Incidentally, we figured out where the default value of ISO-8859-1 gets applied. Inside DispatcherServlet.render(), the LocaleResolver gets called, followed by ServletResponse.setLocale(). Tomcat uses the Locale to set the character encoding if it hasn’t been already. Which frankly is a pretty daft thing to do. Being british does not indicate my preference as to Latin-1 vs UTF-8.

Then, the next problem reared its head. The “Jiménez” text was actually a link to search for “Jiménez” in the author field. The URL itself was correctly encoded as q=Jim%C3%A9nez. But when we clicked on it, it didn’t find the original article.

Our search is implemented in Solr. So we immediately had a look at the Solr logs. That clearly had Unicode problems (which is why it wasn’t finding any results). The two bytes of UTF-8 were being interpreted as individual characters (i.e. something was interpreting the URI as ISO-8859-1). Bugger.

Working backwards, we looked at the access logs for Solr. After a brief diversion to enable the access logs for tomcat inside WTP inside Eclipse (oh, the pain of yak shaving), we found that the sender was passing doubly encoded UTF-8. Arrgh.

So we jumped all the way back to the beginning of the search, back in the Controller.

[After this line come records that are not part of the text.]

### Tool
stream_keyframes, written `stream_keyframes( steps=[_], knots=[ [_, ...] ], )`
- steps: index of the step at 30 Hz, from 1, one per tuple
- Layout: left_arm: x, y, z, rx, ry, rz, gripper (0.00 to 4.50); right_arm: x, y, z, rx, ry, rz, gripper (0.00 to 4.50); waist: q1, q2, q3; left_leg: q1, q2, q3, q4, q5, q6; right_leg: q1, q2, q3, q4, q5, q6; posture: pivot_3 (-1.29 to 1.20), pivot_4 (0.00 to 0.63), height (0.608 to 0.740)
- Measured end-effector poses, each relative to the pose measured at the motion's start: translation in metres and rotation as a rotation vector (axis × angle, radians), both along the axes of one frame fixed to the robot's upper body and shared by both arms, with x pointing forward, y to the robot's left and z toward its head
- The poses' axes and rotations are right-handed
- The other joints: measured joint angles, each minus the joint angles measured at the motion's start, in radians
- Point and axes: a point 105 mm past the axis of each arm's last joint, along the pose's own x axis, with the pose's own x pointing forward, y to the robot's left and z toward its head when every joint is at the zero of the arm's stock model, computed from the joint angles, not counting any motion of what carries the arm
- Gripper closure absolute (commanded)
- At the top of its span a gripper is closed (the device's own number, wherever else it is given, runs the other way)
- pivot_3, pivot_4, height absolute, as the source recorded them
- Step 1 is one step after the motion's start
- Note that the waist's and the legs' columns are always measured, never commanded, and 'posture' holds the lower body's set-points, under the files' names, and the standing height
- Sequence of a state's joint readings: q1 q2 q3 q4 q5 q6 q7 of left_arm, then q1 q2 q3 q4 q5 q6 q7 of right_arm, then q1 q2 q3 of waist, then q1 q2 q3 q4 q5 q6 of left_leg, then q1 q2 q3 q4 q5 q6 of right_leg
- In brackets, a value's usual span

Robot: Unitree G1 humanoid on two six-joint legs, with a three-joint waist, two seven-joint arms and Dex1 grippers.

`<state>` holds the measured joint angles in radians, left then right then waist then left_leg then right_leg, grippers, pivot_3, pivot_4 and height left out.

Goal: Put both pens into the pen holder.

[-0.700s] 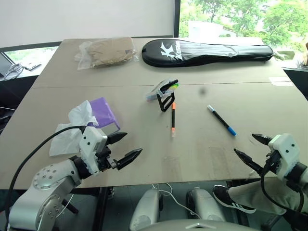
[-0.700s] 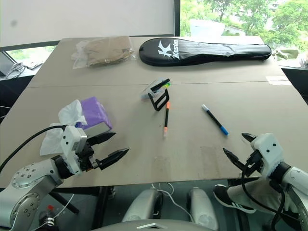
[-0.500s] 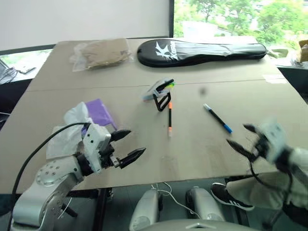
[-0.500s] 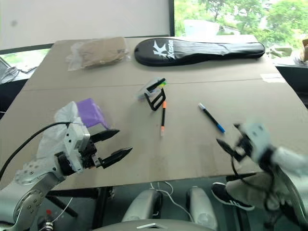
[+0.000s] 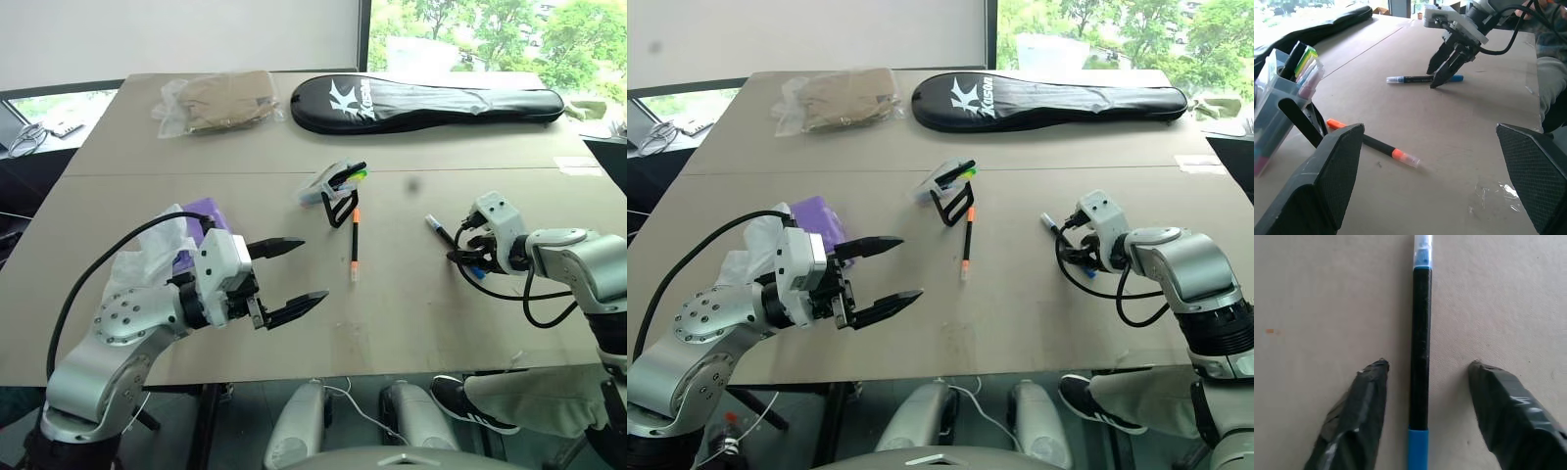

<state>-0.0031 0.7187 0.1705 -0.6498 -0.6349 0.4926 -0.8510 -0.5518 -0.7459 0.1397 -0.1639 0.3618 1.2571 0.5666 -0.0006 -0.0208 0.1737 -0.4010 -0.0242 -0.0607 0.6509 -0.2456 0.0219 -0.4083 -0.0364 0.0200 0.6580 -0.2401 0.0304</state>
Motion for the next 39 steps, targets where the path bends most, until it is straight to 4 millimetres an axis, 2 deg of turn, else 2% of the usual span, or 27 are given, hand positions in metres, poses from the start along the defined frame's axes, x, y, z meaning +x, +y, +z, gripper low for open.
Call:
stream_keyframes(
  steps=[1,2,3,4,6,7,9,11,14,17,18,20,22,23,25,26,27,29,30,32,34,35,37,39],
  knots=[
    [0.001,-0.001,0.001,-0.007,0.000,0.002,0.00,0.000,0.000,0.000,0.001,0.002,0.002,3.40,0.000,0.000,0.000,0.001,0.000,0.000,0.000,0.000,0.000,0.001,0.000,0.000,0.000,0.000,0.000,0.00,0.150,0.740],
    [0.004,-0.003,0.005,-0.036,0.005,0.007,0.00,-0.001,0.000,-0.001,0.003,0.008,0.006,3.97,0.000,0.000,0.000,0.002,0.000,0.000,0.000,0.000,0.000,0.001,0.001,-0.001,0.000,0.000,0.000,0.00,0.150,0.740],
    [0.006,-0.006,0.009,-0.070,0.023,0.011,0.00,-0.001,0.001,-0.001,0.005,0.010,0.008,4.33,0.000,0.000,0.000,0.002,0.000,0.000,0.001,0.000,0.000,0.001,0.001,-0.001,0.001,0.000,0.000,0.00,0.150,0.740],
    [0.011,-0.011,0.014,-0.139,0.080,0.031,0.00,-0.004,-0.001,-0.002,0.007,0.005,0.006,4.45,0.002,0.000,0.000,0.002,0.000,-0.001,0.001,0.000,0.000,0.002,0.001,-0.002,0.001,0.000,0.000,0.00,0.150,0.740],
    [0.014,-0.015,0.017,-0.184,0.143,0.041,0.00,-0.007,-0.003,-0.002,0.035,0.006,-0.004,4.45,0.008,-0.001,0.000,0.001,0.000,-0.003,0.003,0.000,0.000,0.003,0.000,-0.002,0.002,0.000,0.001,0.00,0.150,0.740],
    [0.016,-0.023,0.021,-0.250,0.232,0.021,0.00,-0.015,-0.001,-0.001,0.131,-0.004,-0.009,4.45,0.014,-0.001,0.000,0.001,-0.001,-0.004,0.003,0.000,0.000,0.003,0.001,-0.003,0.002,0.000,0.001,0.00,0.150,0.740],
    [0.020,-0.033,0.026,-0.336,0.351,-0.010,0.00,-0.027,0.018,0.010,0.314,-0.039,0.058,4.45,0.014,-0.001,0.000,0.001,-0.001,-0.004,0.003,0.000,0.000,0.002,0.001,-0.003,0.004,0.000,0.001,0.00,0.150,0.740],
    [0.029,-0.044,0.027,-0.391,0.467,-0.015,0.00,-0.042,0.045,0.042,0.507,-0.141,0.180,4.45,0.006,0.000,0.001,0.002,0.000,-0.002,0.003,0.000,0.000,0.002,0.001,-0.003,0.005,0.000,0.001,0.00,0.150,0.740],
    [0.038,-0.059,0.024,-0.434,0.602,-0.030,0.00,-0.063,0.065,0.082,0.615,-0.274,0.311,4.45,-0.008,0.000,0.000,0.003,0.000,-0.002,0.003,0.000,0.000,0.002,0.002,-0.004,0.005,0.000,0.001,0.00,0.150,0.740],
    [0.049,-0.070,0.030,-0.497,0.666,-0.043,0.00,-0.077,0.087,0.089,0.670,-0.280,0.391,4.45,-0.013,0.000,0.001,0.003,-0.001,-0.002,0.003,0.000,0.000,0.002,0.002,-0.004,0.005,0.000,0.001,0.00,0.150,0.740],
    [0.052,-0.071,0.032,-0.507,0.672,-0.043,0.52,-0.079,0.091,0.091,0.677,-0.283,0.400,4.50,-0.013,0.000,0.001,0.003,-0.001,-0.002,0.003,0.000,0.000,0.002,0.003,-0.003,0.006,0.000,0.001,0.00,0.150,0.740],
    [0.056,-0.074,0.038,-0.522,0.674,-0.057,1.25,-0.084,0.101,0.095,0.683,-0.298,0.432,4.50,-0.013,0.000,0.001,0.003,-0.001,-0.001,0.003,0.000,0.000,0.001,0.003,-0.003,0.006,0.000,0.001,0.00,0.150,0.740],
    [0.058,-0.079,0.043,-0.533,0.688,-0.092,2.29,-0.087,0.110,0.096,0.681,-0.294,0.453,4.50,-0.013,0.000,0.000,0.002,-0.001,-0.001,0.003,0.000,0.000,0.001,0.003,-0.003,0.005,0.000,0.001,0.00,0.150,0.740],
    [0.057,-0.081,0.043,-0.525,0.691,-0.100,3.00,-0.087,0.111,0.096,0.679,-0.288,0.454,4.50,-0.013,0.000,0.000,0.002,-0.002,-0.001,0.003,0.000,0.000,0.001,0.003,-0.003,0.005,0.000,0.001,0.00,0.150,0.740],
    [0.056,-0.082,0.043,-0.515,0.696,-0.110,3.67,-0.087,0.111,0.094,0.672,-0.286,0.444,4.50,-0.012,0.000,0.000,0.002,-0.002,0.000,0.003,0.001,-0.001,0.001,0.003,-0.002,0.005,0.000,0.001,0.00,0.150,0.740],
    [0.055,-0.083,0.042,-0.510,0.700,-0.118,4.18,-0.086,0.111,0.092,0.667,-0.282,0.438,4.50,-0.012,0.000,0.000,0.002,-0.002,0.000,0.002,0.001,-0.001,0.001,0.003,-0.002,0.005,0.000,0.001,0.00,0.150,0.740],
    [0.055,-0.083,0.041,-0.504,0.703,-0.116,4.49,-0.086,0.111,0.091,0.664,-0.280,0.433,4.50,-0.012,0.000,0.000,0.002,-0.002,0.000,0.002,0.001,-0.001,0.001,0.003,-0.002,0.005,0.000,0.001,0.00,0.150,0.740],
    [0.055,-0.082,0.041,-0.500,0.700,-0.117,4.50,-0.086,0.113,0.090,0.662,-0.286,0.435,4.50,-0.012,0.000,0.001,0.002,-0.002,0.000,0.002,0.001,-0.001,0.000,0.003,-0.002,0.005,0.000,0.001,0.00,0.150,0.740],
    [0.055,-0.081,0.042,-0.500,0.697,-0.118,4.50,-0.086,0.113,0.091,0.659,-0.293,0.441,4.03,-0.013,0.000,0.001,0.002,-0.002,0.000,0.002,0.001,-0.001,0.000,0.003,-0.002,0.005,0.000,0.001,0.00,0.150,0.740],
    [0.055,-0.080,0.043,-0.486,0.676,-0.120,4.50,-0.087,0.113,0.091,0.664,-0.300,0.446,3.41,-0.012,0.000,0.001,0.002,-0.002,-0.001,0.002,0.001,-0.001,0.000,0.003,-0.002,0.005,0.000,0.001,0.00,0.150,0.740],
    [0.061,-0.070,0.049,-0.422,0.575,-0.074,4.50,-0.090,0.104,0.089,0.640,-0.310,0.450,2.52,-0.010,0.001,0.001,0.001,-0.002,0.000,0.002,0.001,-0.001,0.000,0.005,-0.003,0.005,0.000,0.001,0.00,0.150,0.740],
    [0.066,-0.063,0.061,-0.411,0.500,-0.050,4.50,-0.089,0.095,0.087,0.600,-0.319,0.434,2.04,-0.008,0.001,0.002,0.001,-0.003,0.000,0.002,0.001,0.000,0.000,0.004,-0.003,0.004,0.000,0.001,0.00,0.150,0.740],
    [0.071,-0.059,0.098,-0.391,0.312,-0.046,4.50,-0.086,0.077,0.086,0.506,-0.361,0.402,1.19,-0.002,0.000,0.002,0.000,-0.004,0.000,0.002,0.001,0.000,0.000,0.004,-0.004,0.003,0.000,0.001,0.00,0.150,0.740],
    [0.062,-0.064,0.141,-0.353,0.088,-0.083,4.50,-0.083,0.066,0.088,0.441,-0.407,0.389,1.19,-0.002,-0.001,0.002,0.000,-0.005,0.001,0.002,0.001,0.000,0.000,0.003,-0.002,0.003,-0.001,0.002,0.00,0.150,0.740]
  ],
)
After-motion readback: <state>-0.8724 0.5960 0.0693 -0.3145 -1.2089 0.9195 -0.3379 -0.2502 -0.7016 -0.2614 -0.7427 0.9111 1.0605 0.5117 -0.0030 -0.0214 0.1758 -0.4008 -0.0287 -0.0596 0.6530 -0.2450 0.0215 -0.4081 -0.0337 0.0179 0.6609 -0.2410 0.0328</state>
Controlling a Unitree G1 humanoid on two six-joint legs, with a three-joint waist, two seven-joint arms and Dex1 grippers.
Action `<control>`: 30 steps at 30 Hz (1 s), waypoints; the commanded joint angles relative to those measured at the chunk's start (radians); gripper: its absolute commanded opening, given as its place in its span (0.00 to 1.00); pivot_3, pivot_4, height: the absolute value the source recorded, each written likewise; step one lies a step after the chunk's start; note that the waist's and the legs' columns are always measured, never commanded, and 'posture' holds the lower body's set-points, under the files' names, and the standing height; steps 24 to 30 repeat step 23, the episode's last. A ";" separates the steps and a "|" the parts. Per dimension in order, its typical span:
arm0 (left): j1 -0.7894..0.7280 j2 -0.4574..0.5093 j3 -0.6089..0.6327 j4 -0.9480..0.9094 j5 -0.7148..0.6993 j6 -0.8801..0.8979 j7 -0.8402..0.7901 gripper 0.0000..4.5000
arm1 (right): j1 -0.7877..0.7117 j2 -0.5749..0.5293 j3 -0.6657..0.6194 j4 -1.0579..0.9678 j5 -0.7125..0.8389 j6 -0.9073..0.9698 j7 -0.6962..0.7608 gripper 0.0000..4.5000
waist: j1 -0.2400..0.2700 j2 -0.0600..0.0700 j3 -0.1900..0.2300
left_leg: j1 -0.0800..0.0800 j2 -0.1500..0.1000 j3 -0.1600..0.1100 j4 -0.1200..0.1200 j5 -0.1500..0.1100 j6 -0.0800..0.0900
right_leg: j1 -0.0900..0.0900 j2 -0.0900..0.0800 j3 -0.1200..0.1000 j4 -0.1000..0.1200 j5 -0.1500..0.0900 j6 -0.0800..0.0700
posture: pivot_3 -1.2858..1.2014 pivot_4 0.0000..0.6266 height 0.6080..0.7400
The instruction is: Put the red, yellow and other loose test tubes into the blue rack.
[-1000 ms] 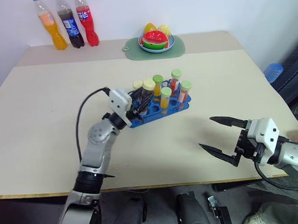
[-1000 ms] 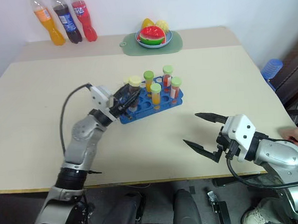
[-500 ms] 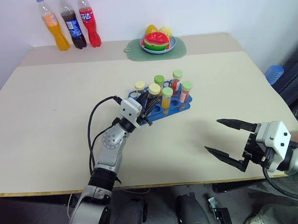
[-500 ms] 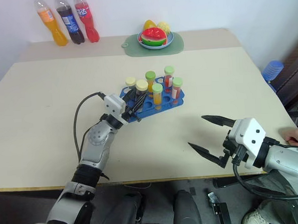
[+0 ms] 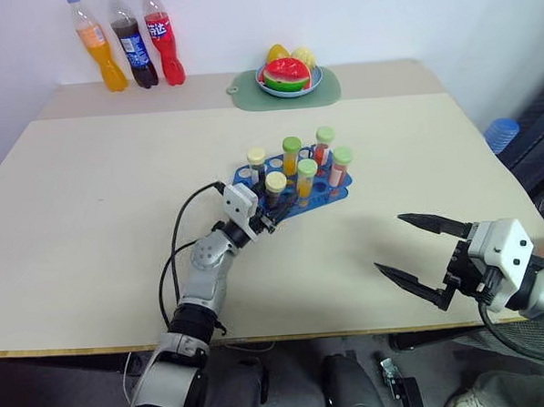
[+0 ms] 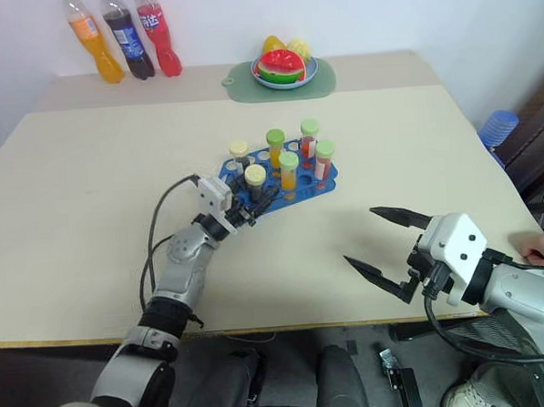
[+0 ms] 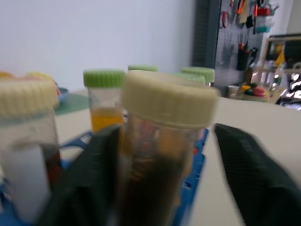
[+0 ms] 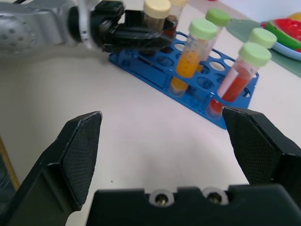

  String q = request.getParameter("q");

Looking at q in the debugger, that was also wrong. So at that point, the only thing that could have affected it would be tomcat itself. A quick google turned up the URIEncoding parameter of the HTTP connector. Setting that to UTF-8 in server.xml fixed our search problem by making getParameter return the correct string.

I have no idea why tomcat doesn’t just listen to the request.setContentType() that the CharacterEncodingFilter performs, but there you go.

So, the lessons are:

  1. Use CharacterEncodingFilter with Spring WebMVC to get the correct output encoding (and input encoding for POST requests).
  2. Always configure tomcat to use UTF-8 for interpreting URI query strings.
  3. Always include some test data with accents to ensure it goes through your system cleanly.